Work instruction ->
Among the lines below, copy exactly those from the one with "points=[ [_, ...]" through the one with "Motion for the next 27", counting both ends.

Records from a data source:
--- START ---

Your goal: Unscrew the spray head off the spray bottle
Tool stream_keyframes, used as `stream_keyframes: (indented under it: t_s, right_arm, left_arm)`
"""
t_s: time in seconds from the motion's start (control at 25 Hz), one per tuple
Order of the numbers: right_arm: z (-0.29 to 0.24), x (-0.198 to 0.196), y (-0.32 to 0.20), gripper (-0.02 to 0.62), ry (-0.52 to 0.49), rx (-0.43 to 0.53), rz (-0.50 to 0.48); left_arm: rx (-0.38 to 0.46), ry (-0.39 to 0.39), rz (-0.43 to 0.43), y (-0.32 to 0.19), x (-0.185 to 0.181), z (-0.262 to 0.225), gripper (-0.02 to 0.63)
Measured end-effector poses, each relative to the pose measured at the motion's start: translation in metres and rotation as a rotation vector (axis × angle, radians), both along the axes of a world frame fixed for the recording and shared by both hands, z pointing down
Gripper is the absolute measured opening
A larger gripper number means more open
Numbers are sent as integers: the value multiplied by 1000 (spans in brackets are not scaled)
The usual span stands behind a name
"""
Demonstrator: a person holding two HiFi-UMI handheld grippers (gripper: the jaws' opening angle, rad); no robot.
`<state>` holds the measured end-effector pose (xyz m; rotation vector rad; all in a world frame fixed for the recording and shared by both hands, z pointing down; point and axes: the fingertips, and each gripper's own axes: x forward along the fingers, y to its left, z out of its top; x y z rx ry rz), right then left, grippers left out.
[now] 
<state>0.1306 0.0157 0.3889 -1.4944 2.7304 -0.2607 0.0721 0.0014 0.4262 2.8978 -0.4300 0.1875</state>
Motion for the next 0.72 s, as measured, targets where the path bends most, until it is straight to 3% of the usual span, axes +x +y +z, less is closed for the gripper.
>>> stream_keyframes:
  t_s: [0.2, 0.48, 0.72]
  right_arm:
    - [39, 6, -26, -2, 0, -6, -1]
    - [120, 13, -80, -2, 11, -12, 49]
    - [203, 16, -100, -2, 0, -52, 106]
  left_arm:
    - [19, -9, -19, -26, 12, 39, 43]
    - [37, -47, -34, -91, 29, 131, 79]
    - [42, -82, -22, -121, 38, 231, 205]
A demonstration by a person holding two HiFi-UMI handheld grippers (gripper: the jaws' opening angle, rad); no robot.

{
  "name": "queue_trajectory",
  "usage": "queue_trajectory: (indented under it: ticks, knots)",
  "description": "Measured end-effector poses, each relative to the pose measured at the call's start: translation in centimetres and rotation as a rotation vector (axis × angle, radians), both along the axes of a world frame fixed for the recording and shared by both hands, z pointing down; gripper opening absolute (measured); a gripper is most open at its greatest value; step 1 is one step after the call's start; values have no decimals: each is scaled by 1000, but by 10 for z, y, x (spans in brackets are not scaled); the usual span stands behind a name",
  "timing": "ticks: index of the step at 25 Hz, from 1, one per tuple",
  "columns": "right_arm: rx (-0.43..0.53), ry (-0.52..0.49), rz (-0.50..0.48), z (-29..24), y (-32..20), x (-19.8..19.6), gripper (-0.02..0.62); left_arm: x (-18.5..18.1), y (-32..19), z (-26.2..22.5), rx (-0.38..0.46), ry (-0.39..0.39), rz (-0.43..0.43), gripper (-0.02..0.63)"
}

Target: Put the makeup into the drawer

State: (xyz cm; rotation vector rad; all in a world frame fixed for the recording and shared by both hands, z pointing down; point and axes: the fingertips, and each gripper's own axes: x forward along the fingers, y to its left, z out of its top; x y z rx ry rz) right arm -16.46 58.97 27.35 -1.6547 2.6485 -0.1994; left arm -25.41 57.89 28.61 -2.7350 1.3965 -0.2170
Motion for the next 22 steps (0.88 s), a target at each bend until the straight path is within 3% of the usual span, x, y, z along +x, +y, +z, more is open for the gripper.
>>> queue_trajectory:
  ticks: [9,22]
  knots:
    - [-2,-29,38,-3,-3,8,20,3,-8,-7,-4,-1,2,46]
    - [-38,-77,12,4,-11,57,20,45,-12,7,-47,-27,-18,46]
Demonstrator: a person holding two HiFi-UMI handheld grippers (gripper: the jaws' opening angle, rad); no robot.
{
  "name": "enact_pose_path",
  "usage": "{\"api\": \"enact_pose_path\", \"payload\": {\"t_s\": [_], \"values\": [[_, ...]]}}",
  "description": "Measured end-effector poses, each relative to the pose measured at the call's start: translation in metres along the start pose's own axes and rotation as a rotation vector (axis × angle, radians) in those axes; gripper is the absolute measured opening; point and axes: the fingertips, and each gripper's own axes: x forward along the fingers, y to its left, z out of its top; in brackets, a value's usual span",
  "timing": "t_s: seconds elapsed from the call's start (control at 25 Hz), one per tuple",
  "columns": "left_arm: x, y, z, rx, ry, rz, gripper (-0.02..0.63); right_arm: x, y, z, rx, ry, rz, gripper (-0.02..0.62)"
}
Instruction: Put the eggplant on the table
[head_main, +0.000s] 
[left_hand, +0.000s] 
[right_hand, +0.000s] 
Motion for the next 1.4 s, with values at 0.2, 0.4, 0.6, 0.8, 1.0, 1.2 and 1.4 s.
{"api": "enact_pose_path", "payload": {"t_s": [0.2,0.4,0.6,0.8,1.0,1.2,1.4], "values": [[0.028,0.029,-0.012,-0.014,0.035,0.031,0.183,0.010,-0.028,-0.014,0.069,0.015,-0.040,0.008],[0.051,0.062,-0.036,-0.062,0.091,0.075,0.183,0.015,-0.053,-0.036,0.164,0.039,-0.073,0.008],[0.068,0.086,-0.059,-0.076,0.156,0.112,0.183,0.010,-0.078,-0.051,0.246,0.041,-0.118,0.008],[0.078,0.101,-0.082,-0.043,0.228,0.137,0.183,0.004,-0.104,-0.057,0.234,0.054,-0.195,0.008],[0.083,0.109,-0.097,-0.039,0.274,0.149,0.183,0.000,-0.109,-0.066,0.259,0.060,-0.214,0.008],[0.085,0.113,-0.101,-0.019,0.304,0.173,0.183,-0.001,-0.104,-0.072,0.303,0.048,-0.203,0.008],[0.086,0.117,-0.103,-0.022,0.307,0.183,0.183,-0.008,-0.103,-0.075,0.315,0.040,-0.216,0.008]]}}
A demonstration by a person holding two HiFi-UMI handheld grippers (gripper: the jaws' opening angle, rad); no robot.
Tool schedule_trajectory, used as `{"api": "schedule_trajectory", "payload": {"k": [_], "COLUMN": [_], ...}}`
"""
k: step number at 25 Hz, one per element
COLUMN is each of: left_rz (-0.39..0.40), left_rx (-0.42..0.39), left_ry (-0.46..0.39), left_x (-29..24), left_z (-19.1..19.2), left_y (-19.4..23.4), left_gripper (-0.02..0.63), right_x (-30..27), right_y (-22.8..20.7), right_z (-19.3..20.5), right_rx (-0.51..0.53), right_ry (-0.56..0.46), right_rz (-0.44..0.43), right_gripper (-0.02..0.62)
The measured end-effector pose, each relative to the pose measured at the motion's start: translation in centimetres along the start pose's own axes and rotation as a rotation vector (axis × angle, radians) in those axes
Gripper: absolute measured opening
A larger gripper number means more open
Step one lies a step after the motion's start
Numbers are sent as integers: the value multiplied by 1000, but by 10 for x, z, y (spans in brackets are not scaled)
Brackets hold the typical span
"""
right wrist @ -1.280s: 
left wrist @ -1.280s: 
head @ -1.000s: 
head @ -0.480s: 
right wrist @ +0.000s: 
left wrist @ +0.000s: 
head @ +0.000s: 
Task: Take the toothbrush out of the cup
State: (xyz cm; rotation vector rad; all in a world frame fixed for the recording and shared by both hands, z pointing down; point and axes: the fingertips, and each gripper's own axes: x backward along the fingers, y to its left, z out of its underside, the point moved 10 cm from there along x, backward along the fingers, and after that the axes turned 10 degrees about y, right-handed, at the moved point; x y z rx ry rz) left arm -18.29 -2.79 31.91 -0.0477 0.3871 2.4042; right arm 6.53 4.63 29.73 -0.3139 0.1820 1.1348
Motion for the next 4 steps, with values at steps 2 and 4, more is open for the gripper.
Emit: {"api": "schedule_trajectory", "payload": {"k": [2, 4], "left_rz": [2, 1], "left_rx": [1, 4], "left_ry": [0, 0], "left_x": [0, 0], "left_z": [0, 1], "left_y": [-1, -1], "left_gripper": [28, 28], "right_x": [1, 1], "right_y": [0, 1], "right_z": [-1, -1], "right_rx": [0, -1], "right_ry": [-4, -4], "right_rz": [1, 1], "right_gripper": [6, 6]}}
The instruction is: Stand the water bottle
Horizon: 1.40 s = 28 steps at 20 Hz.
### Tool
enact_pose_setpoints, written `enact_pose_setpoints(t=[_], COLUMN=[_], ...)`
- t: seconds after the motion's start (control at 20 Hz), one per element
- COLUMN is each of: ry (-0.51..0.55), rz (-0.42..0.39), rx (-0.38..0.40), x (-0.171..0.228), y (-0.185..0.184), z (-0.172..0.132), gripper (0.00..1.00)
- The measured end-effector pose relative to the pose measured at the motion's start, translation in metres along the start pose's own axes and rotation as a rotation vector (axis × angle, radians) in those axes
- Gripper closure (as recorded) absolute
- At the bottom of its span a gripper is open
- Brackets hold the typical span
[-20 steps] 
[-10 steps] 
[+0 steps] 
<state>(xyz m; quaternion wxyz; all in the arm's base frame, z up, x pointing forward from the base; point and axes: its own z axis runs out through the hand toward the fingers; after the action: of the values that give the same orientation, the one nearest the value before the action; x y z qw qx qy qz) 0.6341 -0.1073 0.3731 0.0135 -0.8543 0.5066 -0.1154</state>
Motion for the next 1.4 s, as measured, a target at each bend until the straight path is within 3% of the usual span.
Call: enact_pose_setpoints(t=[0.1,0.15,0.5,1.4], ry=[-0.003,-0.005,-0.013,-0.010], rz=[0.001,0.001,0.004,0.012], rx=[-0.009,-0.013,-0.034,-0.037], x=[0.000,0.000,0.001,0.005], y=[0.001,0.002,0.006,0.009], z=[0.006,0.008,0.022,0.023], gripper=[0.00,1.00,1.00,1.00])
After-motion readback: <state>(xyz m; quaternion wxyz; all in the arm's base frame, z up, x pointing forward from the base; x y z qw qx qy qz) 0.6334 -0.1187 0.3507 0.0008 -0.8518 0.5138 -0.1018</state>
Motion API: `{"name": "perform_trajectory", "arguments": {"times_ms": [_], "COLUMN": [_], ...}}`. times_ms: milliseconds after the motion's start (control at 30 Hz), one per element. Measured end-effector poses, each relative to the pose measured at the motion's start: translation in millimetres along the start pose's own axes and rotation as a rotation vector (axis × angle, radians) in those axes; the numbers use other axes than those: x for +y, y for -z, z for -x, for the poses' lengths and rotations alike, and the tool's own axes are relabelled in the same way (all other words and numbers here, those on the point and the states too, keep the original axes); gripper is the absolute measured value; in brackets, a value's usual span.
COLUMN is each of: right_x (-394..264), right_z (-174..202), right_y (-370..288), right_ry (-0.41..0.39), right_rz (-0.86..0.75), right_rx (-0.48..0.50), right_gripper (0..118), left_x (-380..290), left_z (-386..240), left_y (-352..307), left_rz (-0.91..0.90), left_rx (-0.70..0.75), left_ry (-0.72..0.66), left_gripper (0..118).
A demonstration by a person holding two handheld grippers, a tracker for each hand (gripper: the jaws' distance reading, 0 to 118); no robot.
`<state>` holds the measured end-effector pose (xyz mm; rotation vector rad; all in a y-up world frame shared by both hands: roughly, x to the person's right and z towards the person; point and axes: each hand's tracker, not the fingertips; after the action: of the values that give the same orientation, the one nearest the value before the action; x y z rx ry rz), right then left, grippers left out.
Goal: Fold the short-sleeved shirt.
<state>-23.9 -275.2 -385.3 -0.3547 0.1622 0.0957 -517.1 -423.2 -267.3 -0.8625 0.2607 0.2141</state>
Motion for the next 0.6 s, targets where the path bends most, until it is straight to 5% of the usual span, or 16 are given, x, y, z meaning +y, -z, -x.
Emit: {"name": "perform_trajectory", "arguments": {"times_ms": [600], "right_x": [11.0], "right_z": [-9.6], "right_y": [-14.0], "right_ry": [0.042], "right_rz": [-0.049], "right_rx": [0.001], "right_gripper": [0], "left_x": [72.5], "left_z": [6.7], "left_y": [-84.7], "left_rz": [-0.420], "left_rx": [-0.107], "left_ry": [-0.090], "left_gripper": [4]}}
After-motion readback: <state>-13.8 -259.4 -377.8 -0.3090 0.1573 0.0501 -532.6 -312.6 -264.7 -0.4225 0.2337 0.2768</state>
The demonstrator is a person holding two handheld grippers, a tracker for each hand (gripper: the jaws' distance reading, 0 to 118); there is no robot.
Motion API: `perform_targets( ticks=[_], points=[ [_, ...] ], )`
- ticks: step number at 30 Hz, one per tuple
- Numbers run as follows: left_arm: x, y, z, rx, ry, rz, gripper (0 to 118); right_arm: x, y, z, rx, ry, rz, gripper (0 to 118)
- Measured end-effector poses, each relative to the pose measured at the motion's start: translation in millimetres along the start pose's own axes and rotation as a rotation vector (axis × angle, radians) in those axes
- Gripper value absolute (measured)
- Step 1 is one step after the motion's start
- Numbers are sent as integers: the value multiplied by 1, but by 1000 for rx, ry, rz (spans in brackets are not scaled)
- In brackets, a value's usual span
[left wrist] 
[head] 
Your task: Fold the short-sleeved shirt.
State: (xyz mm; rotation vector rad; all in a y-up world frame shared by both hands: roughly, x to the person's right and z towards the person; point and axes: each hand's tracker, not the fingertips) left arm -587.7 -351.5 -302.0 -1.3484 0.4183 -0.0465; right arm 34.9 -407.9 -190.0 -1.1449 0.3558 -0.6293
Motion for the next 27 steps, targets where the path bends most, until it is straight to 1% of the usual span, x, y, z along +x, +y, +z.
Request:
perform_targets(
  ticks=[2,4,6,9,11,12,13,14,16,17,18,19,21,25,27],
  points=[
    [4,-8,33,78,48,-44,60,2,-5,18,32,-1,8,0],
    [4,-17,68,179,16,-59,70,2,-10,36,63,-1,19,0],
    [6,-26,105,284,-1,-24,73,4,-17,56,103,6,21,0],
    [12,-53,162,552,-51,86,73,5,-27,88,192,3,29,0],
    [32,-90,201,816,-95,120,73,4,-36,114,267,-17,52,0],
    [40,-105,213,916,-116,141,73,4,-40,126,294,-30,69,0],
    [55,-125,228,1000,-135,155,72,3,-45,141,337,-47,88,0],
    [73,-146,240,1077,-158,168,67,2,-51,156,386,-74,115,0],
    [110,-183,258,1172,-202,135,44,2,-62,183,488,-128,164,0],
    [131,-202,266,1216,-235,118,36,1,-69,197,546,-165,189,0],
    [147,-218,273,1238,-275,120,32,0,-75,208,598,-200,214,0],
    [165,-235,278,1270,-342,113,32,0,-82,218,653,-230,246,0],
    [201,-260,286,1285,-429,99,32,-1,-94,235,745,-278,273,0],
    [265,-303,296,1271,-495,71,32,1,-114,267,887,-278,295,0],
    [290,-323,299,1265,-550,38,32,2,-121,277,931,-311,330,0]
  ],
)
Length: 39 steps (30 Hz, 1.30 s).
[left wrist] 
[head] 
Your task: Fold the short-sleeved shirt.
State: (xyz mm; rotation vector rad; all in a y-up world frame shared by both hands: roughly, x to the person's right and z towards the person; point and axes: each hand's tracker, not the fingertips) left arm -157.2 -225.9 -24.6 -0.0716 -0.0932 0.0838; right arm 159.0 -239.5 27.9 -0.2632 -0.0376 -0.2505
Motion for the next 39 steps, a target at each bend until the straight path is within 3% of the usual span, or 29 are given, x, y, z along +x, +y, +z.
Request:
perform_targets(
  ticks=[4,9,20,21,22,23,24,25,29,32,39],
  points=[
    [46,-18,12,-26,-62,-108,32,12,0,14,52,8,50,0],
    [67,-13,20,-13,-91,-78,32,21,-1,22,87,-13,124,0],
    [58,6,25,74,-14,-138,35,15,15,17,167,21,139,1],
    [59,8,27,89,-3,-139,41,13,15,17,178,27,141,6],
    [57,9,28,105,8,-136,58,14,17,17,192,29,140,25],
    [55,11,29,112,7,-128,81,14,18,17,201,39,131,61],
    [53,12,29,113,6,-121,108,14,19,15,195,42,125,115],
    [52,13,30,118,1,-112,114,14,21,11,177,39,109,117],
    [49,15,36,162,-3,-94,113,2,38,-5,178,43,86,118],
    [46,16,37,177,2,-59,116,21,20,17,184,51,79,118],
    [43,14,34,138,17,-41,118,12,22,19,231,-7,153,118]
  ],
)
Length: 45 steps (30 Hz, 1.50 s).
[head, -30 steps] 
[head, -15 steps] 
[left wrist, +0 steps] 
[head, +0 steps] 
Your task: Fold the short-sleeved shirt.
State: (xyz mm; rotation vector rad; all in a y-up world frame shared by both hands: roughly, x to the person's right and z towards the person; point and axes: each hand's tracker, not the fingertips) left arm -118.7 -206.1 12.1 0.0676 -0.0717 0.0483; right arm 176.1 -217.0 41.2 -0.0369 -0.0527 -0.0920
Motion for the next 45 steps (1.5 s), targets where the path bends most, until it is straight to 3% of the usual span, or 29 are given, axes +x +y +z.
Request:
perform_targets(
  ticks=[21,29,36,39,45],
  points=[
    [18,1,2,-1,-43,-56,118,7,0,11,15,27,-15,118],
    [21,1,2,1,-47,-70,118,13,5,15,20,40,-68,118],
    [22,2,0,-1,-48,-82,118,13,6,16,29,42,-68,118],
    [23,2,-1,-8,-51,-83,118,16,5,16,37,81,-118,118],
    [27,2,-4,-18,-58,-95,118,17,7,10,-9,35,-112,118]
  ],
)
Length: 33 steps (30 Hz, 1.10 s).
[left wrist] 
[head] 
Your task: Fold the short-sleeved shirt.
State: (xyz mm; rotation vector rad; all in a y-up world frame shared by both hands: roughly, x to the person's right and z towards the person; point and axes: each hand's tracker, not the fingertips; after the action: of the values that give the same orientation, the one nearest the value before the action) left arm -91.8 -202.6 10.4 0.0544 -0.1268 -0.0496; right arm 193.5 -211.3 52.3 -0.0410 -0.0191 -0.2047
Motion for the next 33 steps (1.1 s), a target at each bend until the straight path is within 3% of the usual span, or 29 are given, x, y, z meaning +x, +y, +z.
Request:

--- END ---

Exercise answer ->
Motion API: `perform_targets( ticks=[_], points=[ [_, ...] ], )`
- ticks: step number at 30 Hz, one per tuple
- Numbers run as follows: left_arm: x, y, z, rx, ry, rz, gripper (0 to 118); right_arm: x, y, z, rx, ry, rz, gripper (0 to 118)
- Measured end-effector poses, each relative to the pose measured at the motion's start: translation in millimetres along the start pose's own axes and rotation as a rotation vector (axis × angle, radians) in those axes
- Gripper value absolute (measured)
- Step 1 is one step after the motion's start
- Numbers are sent as integers: the value multiplied by 1, but by 1000 for rx, ry, rz (spans in brackets are not scaled)
- In brackets, a value's usual span
[left wrist] 
[head] 
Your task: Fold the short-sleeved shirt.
State: (xyz mm; rotation vector rad; all in a y-up world frame shared by both hands: roughly, x to the person's right and z towards the person; point and axes: each hand's tracker, not the fingertips) left arm -587.7 -351.5 -302.0 -1.3484 0.4183 -0.0465; right arm 34.9 -407.9 -190.0 -1.1449 0.3558 -0.6293
Motion for the next 27 steps, targets where the path bends most, until it is straight to 1% of the usual span, x, y, z along +x, +y, +z.

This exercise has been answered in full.